-- PROBLEM TO SOLVE --
Set down exactly the lines below between the line holding "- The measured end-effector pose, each" and the line holding "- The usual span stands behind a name", inclusive; no other line belongs in the answer.

Stored items
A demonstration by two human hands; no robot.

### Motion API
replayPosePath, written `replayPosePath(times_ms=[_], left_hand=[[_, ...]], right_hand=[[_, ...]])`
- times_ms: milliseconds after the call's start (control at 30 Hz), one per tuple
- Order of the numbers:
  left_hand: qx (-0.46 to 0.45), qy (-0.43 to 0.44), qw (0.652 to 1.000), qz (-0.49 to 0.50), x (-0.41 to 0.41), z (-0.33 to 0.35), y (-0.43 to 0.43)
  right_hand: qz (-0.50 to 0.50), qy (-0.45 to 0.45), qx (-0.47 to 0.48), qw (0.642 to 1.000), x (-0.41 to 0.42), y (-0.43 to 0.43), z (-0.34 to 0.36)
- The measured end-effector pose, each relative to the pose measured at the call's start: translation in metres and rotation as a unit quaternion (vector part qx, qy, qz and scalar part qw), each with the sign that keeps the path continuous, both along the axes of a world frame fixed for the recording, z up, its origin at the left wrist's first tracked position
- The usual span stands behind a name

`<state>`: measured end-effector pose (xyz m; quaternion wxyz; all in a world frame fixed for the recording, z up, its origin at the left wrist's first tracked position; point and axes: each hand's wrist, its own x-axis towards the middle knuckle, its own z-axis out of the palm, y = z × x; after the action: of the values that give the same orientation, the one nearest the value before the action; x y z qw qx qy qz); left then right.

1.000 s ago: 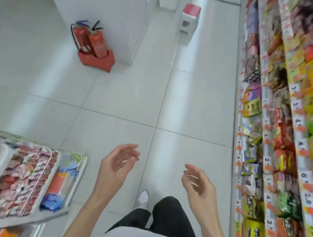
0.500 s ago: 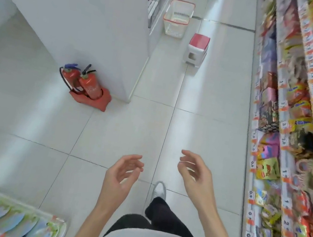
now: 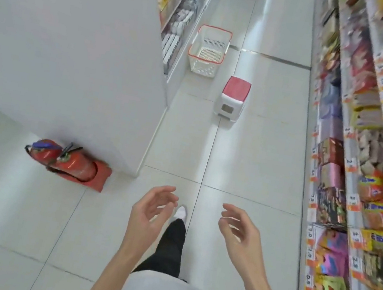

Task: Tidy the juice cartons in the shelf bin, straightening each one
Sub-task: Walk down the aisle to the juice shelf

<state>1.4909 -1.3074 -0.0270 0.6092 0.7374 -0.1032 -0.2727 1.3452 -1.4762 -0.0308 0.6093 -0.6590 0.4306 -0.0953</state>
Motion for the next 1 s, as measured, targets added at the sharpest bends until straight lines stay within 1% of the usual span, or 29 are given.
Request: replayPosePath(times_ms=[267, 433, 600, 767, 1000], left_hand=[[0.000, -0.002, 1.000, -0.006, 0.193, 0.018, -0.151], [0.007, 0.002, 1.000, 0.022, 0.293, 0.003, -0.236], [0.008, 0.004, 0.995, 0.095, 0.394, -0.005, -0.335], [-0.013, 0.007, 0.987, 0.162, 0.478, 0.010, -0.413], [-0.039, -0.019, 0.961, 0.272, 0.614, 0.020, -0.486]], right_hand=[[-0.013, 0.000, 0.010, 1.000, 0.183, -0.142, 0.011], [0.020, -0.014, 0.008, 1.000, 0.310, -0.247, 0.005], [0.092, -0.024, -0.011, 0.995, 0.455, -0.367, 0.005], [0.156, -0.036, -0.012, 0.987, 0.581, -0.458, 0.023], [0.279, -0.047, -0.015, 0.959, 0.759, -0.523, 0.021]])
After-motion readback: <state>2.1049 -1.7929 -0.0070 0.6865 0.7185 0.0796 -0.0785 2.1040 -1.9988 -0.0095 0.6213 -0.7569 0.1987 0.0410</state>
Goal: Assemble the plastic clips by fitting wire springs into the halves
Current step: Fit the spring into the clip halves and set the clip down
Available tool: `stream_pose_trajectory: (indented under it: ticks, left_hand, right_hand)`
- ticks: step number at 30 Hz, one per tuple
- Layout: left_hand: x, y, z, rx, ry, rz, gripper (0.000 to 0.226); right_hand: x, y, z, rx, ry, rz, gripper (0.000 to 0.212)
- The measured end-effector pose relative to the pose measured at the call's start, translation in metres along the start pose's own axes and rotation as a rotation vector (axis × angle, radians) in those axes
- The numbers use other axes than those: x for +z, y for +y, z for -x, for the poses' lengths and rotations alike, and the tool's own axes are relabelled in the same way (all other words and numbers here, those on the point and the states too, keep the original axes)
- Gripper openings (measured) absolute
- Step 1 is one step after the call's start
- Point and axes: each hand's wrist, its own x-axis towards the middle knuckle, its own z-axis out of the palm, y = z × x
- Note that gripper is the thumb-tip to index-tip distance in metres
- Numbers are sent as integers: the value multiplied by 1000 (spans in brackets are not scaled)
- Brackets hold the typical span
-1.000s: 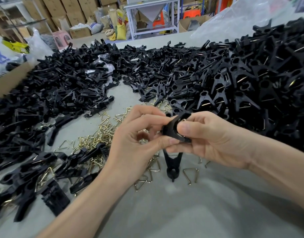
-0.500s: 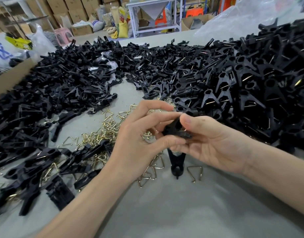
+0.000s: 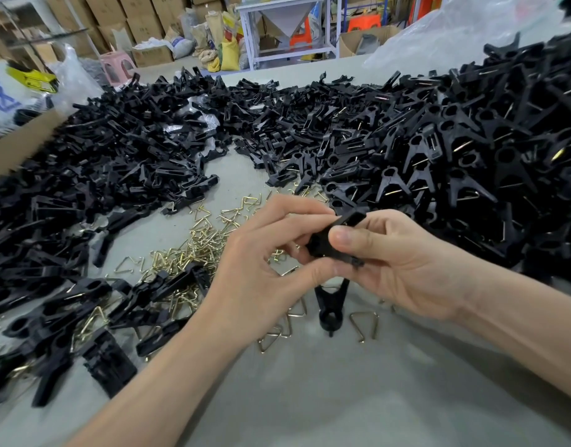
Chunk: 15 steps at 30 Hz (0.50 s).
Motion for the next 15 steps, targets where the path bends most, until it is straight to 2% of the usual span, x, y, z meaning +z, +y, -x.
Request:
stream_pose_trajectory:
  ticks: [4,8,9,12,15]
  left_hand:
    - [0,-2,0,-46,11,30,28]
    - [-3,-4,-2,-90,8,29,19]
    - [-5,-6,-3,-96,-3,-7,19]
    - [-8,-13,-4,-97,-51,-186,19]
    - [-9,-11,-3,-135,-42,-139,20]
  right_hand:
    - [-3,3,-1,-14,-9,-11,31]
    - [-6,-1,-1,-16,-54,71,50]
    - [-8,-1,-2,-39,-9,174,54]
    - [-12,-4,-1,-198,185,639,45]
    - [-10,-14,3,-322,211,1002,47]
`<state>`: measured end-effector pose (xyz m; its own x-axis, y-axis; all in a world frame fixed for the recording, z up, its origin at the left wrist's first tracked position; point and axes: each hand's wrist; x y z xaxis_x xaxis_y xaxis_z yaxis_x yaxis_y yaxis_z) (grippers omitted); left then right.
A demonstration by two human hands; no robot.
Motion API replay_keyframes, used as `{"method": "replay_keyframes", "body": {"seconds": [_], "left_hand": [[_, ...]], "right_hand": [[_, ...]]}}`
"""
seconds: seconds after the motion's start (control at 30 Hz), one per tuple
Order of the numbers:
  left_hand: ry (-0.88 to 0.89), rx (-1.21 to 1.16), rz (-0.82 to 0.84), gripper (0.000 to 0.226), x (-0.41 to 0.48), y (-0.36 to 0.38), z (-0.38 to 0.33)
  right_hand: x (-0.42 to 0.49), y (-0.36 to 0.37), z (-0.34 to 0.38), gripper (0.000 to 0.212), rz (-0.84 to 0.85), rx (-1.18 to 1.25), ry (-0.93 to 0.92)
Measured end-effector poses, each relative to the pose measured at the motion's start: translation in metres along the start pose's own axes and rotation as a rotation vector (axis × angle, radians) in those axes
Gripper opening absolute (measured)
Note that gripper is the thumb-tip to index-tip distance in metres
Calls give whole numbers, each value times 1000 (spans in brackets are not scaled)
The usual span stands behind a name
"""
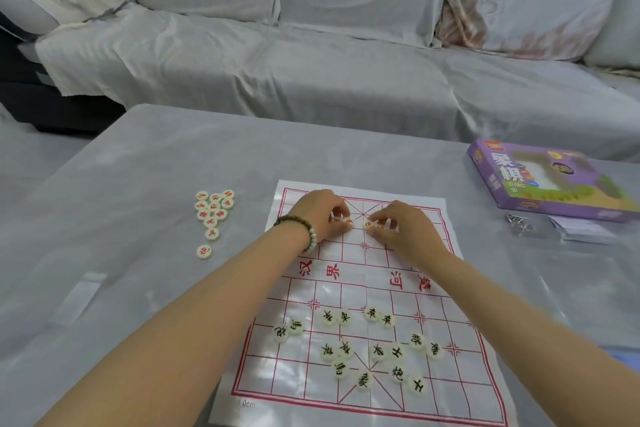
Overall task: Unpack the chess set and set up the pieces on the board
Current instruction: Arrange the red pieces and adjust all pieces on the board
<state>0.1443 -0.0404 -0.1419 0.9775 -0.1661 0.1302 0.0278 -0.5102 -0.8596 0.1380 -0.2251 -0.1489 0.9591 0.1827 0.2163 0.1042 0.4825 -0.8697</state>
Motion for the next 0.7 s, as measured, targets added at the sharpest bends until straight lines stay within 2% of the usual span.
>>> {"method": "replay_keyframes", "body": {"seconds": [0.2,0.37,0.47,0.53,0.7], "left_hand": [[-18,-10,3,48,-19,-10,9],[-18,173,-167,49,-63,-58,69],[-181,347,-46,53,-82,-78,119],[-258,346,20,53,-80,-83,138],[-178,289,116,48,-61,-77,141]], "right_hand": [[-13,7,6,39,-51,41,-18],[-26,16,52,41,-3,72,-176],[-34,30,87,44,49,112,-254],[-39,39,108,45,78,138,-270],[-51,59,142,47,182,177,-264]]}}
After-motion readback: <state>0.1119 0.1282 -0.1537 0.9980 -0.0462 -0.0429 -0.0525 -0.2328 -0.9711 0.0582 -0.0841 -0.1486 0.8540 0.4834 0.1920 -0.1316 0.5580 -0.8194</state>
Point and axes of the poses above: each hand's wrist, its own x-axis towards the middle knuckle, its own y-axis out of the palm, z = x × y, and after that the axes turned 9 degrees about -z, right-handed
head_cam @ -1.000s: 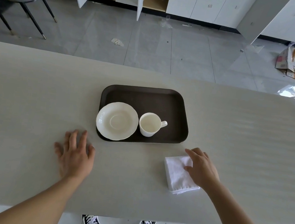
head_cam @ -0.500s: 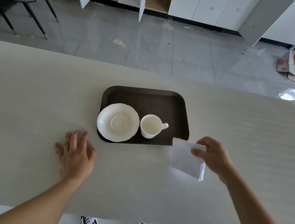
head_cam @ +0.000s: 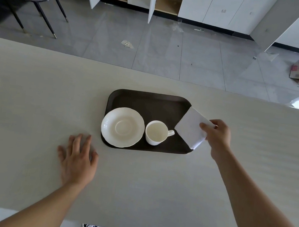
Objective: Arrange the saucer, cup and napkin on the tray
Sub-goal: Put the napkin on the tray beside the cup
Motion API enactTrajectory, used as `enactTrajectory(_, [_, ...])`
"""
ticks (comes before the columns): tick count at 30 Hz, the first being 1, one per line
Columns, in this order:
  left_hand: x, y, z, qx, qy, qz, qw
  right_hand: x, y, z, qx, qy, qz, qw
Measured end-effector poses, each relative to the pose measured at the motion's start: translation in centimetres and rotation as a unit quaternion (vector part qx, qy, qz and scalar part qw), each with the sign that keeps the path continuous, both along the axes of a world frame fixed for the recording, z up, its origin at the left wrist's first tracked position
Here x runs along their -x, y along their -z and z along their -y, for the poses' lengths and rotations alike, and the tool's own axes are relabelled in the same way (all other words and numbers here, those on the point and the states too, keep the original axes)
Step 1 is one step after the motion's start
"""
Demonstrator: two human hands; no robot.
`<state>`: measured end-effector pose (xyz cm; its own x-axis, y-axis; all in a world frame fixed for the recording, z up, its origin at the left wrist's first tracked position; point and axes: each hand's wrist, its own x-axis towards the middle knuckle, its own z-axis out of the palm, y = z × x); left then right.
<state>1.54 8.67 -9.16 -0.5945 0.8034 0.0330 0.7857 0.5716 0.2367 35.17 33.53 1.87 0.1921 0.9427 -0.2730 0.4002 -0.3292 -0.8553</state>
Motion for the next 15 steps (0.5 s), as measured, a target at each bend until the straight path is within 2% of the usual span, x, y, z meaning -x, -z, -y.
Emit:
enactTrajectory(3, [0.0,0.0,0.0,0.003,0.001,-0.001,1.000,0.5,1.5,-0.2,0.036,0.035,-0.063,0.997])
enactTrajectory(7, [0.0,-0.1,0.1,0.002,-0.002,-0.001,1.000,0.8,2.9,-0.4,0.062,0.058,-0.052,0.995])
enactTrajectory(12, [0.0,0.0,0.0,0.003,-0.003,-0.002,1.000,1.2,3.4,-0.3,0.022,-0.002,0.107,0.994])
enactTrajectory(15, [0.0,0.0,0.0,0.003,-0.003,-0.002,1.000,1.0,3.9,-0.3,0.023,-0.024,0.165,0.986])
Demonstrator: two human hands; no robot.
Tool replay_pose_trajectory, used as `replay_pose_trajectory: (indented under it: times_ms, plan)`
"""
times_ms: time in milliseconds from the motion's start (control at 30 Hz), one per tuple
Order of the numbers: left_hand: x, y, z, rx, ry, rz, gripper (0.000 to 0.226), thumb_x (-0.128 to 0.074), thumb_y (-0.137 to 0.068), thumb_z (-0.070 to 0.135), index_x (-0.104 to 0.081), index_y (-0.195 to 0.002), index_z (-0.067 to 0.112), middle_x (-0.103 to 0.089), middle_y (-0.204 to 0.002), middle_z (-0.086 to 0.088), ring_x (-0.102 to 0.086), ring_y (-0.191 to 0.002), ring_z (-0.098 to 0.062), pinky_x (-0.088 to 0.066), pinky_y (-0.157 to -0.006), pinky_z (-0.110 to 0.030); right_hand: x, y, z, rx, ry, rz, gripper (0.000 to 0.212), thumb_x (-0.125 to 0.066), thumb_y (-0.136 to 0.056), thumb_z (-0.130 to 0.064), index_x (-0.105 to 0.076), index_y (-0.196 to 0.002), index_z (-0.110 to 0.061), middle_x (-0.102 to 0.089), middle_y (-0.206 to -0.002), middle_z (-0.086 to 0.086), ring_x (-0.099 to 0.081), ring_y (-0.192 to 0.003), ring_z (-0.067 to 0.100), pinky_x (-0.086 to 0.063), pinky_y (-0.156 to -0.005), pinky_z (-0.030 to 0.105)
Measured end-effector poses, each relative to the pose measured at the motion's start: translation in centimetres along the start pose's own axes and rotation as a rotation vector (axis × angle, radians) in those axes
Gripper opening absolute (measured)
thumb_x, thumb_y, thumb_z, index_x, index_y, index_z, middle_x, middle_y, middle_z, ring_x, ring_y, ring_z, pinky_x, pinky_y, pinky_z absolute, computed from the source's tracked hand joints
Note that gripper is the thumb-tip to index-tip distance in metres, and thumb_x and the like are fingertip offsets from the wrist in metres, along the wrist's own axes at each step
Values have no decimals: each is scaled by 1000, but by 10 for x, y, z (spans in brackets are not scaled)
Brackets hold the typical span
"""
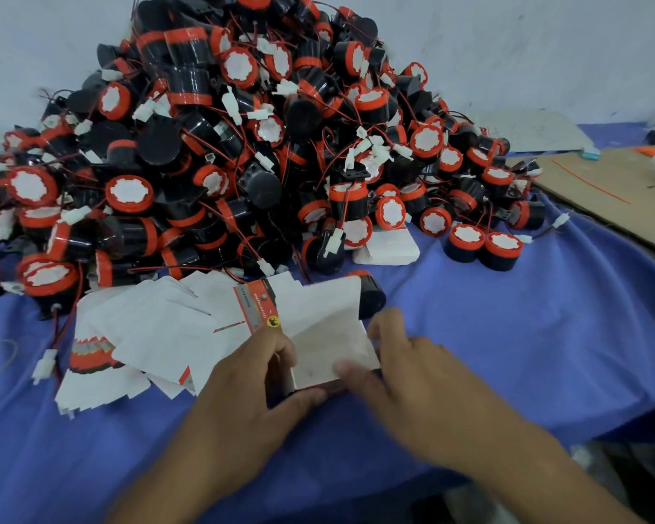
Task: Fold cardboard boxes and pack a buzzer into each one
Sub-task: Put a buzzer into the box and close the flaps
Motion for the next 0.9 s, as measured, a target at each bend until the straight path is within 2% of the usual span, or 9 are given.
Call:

-- TASK ANSWER --
- The measured end-effector pose, each relative to the pose measured at the call's start: translation in metres and rotation as a unit quaternion (vector part qx, qy, qz and scalar part qw), each with the sign that keeps the path continuous, both along the axes of a world frame fixed for the recording, z up, its origin at the left wrist's first tracked position
- The usual span stands behind a name

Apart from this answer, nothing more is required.